Go through the records and give each one again exactly.

*** Source data Section Begins ***

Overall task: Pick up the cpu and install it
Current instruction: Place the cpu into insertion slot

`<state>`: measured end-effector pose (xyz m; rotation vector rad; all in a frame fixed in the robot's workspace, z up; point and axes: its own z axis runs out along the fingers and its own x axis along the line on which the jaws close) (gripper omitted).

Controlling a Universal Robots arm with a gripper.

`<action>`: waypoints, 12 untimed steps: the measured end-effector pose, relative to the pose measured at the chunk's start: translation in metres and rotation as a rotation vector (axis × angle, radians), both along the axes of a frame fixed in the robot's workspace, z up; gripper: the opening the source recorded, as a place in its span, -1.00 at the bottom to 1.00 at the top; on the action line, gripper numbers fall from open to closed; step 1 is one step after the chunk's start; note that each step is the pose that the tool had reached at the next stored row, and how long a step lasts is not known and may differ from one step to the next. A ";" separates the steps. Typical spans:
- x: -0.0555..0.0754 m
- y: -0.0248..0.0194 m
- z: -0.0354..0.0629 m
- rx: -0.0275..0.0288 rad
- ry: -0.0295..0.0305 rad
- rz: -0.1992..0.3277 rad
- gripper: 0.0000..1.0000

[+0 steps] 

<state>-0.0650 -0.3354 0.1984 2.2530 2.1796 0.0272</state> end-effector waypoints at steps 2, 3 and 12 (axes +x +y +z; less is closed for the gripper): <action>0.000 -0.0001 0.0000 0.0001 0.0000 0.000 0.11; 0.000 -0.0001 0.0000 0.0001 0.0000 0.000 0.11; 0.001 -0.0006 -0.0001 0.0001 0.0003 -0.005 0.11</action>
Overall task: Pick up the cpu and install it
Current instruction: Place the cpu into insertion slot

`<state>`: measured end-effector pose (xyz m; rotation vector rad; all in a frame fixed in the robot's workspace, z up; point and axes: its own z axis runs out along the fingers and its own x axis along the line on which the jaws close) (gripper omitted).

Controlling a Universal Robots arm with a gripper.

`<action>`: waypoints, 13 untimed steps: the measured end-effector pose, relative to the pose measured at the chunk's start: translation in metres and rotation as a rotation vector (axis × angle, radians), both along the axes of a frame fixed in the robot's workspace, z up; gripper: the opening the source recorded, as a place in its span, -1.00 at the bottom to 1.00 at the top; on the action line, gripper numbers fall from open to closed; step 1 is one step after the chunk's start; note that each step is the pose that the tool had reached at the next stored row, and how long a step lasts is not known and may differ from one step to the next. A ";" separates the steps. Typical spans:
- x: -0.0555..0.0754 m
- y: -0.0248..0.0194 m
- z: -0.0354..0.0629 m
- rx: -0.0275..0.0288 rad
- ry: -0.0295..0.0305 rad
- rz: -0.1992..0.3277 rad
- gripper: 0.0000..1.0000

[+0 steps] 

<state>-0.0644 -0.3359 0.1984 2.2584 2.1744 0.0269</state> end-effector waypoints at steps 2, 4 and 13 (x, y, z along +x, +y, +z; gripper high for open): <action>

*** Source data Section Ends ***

▶ Task result:
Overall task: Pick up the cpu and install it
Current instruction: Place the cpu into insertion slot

`<state>`: measured end-effector pose (xyz m; rotation vector rad; all in a frame fixed in the robot's workspace, z up; point and axes: its own z axis runs out along the fingers and its own x axis along the line on which the jaws close) (gripper omitted).

Controlling a Universal Robots arm with a gripper.

`<action>`: waypoints, 12 untimed steps: the measured end-effector pose, relative to the pose measured at the chunk's start: translation in metres and rotation as a rotation vector (axis × angle, radians), both along the axes of a frame fixed in the robot's workspace, z up; gripper: the opening the source recorded, as a place in its span, -1.00 at the bottom to 1.00 at the top; on the action line, gripper numbers fall from open to closed; step 1 is one step after the chunk's start; note that each step is the pose that the tool had reached at the next stored row, and how long a step lasts is not known and may differ from one step to the next. A ";" separates the steps. Typical spans:
- x: -0.0555..0.0754 m
- y: -0.0248..0.0194 m
- z: -0.0354..0.0629 m
- rx: -0.0275..0.0288 rad
- ry: -0.0295..0.0305 rad
- rz: -0.1992..0.3277 rad
- gripper: 0.0000..1.0000

[+0 steps] 

<state>-0.0650 -0.3354 0.1984 2.2530 2.1796 0.0272</state> end-effector waypoints at steps 2, 3 and 12 (axes +x +y +z; less is closed for the gripper): <action>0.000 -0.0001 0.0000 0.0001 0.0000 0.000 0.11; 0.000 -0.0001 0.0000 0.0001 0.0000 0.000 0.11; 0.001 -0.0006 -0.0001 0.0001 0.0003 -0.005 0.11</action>
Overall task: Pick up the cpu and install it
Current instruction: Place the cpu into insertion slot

`<state>`: measured end-effector pose (xyz m; rotation vector rad; all in a frame fixed in the robot's workspace, z up; point and axes: its own z axis runs out along the fingers and its own x axis along the line on which the jaws close) (gripper omitted).

Controlling a Universal Robots arm with a gripper.

`<action>`: waypoints, 13 untimed steps: the measured end-effector pose, relative to the pose measured at the chunk's start: translation in metres and rotation as a rotation vector (axis × angle, radians), both along the axes of a frame fixed in the robot's workspace, z up; gripper: the opening the source recorded, as a place in its span, -1.00 at the bottom to 1.00 at the top; on the action line, gripper numbers fall from open to closed; step 1 is one step after the chunk's start; note that each step is the pose that the tool had reached at the next stored row, and how long a step lasts is not known and may differ from one step to the next. A ";" separates the steps. Typical spans:
- x: -0.0555..0.0754 m
- y: -0.0248..0.0194 m
- z: -0.0354..0.0629 m
- rx: -0.0275..0.0288 rad
- ry: -0.0295..0.0305 rad
- rz: -0.1992..0.3277 rad
- gripper: 0.0000..1.0000

[+0 steps] 

<state>-0.0644 -0.3359 0.1984 2.2584 2.1744 0.0269</state> end-effector waypoints at steps 2, 4 and 13 (x, y, z along +x, +y, +z; gripper high for open): <action>

With that, the answer is finished.